ではなぜ、江戸切子の作品には、ロックグラスが多く見られるのでしょうか。

「ロック」という飲み方は、少しずつ氷が溶けることで、味の変化をたのしめるスタイルです。つまり、じっくりお酒を味わえるということ。江戸切子の魅力には、その独特のきらめきがあります。職人によるカットを愛でながら、とっておきのお酒を堪能する。目、口、鼻など、五感を使い、ゆっくり飲むのに、江戸切子のロックグラスはむいていると言えます。
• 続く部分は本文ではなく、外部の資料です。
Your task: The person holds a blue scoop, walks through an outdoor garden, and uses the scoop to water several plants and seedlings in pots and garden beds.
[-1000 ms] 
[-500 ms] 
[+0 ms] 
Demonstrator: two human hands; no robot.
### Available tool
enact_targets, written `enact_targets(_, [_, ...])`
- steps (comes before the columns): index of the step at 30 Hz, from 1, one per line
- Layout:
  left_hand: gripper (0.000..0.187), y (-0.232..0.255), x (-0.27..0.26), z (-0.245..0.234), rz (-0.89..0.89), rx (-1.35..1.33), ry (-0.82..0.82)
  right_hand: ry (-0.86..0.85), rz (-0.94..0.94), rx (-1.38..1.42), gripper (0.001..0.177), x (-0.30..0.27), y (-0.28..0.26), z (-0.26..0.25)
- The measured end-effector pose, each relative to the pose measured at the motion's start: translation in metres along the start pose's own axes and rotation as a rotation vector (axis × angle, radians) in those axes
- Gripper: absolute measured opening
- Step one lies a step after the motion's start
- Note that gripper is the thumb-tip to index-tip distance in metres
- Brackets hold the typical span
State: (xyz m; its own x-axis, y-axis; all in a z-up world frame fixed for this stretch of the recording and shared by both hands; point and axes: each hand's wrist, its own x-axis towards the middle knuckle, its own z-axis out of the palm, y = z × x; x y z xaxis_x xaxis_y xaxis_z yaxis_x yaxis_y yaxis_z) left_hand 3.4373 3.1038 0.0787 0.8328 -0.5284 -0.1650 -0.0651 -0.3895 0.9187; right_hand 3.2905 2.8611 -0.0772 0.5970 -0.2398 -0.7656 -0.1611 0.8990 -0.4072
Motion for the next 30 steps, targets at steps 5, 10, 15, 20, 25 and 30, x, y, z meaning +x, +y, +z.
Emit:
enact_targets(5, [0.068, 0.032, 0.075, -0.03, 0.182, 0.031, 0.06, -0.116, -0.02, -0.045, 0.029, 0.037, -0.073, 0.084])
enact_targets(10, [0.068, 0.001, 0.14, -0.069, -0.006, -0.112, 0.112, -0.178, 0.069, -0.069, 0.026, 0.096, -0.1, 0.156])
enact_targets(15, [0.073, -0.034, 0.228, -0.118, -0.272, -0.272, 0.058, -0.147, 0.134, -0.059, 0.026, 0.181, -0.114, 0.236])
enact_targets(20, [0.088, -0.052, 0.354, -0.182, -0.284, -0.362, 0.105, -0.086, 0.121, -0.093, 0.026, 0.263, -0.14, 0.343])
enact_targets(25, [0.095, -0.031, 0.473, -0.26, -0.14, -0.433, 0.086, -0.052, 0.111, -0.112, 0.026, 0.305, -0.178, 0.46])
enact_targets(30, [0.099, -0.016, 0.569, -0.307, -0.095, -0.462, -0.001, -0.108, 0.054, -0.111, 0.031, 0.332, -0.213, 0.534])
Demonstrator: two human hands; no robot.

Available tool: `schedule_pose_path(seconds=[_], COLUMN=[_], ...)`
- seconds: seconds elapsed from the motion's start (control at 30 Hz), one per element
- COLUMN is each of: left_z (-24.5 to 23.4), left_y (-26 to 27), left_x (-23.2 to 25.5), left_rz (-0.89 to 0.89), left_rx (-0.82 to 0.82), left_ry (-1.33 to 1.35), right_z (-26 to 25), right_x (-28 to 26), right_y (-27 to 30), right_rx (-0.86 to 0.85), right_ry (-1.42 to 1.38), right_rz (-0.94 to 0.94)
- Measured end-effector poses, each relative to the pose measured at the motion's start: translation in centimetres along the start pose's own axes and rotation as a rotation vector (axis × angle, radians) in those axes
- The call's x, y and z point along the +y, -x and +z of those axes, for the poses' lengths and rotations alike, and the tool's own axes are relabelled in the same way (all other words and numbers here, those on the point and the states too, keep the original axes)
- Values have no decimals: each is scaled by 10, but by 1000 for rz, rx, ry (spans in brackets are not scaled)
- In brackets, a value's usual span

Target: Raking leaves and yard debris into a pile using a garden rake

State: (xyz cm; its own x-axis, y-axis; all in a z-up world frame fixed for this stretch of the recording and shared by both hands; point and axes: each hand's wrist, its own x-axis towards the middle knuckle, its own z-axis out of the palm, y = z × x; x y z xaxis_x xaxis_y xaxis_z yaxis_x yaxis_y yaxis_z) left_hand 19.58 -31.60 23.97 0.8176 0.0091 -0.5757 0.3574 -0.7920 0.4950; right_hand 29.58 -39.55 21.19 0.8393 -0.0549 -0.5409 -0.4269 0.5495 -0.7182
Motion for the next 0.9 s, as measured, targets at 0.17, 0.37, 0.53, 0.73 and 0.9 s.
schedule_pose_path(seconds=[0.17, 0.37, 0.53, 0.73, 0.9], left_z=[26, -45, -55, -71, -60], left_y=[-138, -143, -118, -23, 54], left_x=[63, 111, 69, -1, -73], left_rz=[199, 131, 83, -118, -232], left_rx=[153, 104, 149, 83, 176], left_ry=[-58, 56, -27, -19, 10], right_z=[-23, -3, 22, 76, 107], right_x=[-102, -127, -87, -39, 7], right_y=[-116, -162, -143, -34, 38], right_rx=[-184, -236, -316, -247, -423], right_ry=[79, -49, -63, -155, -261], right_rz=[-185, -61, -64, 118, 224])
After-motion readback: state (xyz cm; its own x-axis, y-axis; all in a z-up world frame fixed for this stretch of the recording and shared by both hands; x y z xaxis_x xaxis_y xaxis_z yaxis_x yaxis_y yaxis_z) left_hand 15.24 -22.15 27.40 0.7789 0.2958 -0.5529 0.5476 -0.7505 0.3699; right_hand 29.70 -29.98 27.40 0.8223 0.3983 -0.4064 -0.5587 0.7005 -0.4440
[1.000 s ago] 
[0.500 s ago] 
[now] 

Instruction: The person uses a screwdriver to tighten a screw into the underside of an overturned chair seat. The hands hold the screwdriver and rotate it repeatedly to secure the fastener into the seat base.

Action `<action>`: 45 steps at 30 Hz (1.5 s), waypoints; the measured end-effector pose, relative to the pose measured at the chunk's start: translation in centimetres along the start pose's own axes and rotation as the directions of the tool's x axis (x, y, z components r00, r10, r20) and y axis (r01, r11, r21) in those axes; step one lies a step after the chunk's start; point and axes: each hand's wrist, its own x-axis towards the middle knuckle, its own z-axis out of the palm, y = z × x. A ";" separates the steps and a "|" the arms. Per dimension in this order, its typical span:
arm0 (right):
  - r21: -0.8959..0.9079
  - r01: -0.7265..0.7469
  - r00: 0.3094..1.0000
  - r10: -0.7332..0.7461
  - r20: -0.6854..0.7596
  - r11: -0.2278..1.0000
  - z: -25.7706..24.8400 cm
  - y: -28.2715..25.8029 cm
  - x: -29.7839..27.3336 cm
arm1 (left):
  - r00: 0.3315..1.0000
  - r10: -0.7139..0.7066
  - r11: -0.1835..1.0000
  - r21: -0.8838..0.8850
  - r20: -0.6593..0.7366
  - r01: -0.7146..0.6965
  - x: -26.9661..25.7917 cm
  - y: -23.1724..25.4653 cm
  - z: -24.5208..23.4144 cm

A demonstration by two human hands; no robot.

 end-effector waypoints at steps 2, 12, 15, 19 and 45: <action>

このような理由からも、ロックグラスは造詣が美しいものがよく見られます。中でもガラス製品の場合、氷による温度変化に耐えるためにも、グラスの底が厚い、どっしりしたつくりがほとんど。とくに江戸切子は、ガラス生地に伝統的文様などをカットするため、ある程度、厚みのある仕上がりになります。それゆえ重みもありますが、この重量感で手になじむという特徴も。手触りからも、ゆっくりお酒をたのしもうという気持ちを促してくれます。

 

江戸切子の醍醐味を味わう

「室町硝子工芸」でも、様々なロックグラスを取り扱っています。

 アンバー緑菊つなぎ矢来オールドグラス

100年近く続く、江戸切子工房の一つである「小林硝子工芸所」3代目の小林淑郎(よしろう)氏の作品です。黄、緑、赤の3色がなだらかに交わるガラス生地に、2種の伝統文様を施したグラス。底面まで緻密なカットが刻まれた佇まいは、テーブルに置いてある時、覗き込んだ時、明るい時間、日が暮れてからなど。見るたびに、新鮮な表情を見せてくれます。

アンバー緑菊つなぎ矢来オールドグラス

https://muromachi-glass-art.com/collections/rocks-glass/products/midoriamber-kikutsunagiyarai

 

 

黒オールドグラス 「絹」

こちらは「小林硝子工芸所」4代目の小林昂平(こうへい)氏の作品です。加工前のグラスは、全て黒色の状態。そこから丁寧に一つひとつ手を動かし、透明なガラス部分を削り出していきます。色の濃いガラス生地を扱うにはとりわけ高い技術が必要で、上部でほの淡く輝く「くもりガラス(すりガラス)」の表現も繊細な仕事です。モノトーンのモダンなデザインで、飴色のウイスキーとも好相性。黒色の江戸切子について詳しく読む

黒オールドグラス 「絹」

https://muromachi-glass-art.com/collections/rocks-glass/products/kuro-old-kinu

 

 

天開矢来オールドグラス

江戸切子の伝統的文様である「魚子(ななこ)」と「矢来(やらい)」が、空に向かって広がるように組み合わされた美しいロックグラスです。赤や青など、色のついた「色被せ(いろきせ)ガラス」がベースとなることの多い江戸切子で、透明なものにカットを施したシンプルな意匠。注ぐドリンクの色そのものを堪能することができ、幅広いライフスタイルにもなじむ作品です。

天開矢来オールドグラス

https://muromachi-glass-art.com/collections/all/products/tenkaiyarai

 

受ける光や、眺める角度で、様々な表情を見せる江戸切子。中でも、共に過ごす時間もたのしみながら、好きな飲み物を味わうグラスであるロックグラスは、江戸切子の醍醐味を堪能できる存在です。